§ **THE DATA**:
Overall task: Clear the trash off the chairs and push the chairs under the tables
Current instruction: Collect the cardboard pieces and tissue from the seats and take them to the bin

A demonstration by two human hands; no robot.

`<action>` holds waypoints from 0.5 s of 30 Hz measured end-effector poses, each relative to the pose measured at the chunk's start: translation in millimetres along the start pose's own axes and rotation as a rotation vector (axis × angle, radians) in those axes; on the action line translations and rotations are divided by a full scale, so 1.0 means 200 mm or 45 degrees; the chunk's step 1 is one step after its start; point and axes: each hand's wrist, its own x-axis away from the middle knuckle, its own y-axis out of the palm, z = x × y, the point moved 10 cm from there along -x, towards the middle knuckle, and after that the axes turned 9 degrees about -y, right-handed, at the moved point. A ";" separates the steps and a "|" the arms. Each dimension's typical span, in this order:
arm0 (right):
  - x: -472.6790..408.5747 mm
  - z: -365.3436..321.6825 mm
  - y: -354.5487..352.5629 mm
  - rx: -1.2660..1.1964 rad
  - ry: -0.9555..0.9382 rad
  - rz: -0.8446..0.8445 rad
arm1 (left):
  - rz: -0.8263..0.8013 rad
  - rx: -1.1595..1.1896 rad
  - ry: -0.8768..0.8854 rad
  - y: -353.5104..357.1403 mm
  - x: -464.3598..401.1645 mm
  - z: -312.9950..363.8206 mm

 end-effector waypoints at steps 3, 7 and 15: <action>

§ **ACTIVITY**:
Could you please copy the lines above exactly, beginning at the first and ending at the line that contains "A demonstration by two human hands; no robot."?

§ **WRITTEN REPLY**:
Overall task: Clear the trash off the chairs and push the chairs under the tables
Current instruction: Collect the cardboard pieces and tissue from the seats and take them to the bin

A demonstration by two human hands; no robot.

Nothing else is required to complete the output.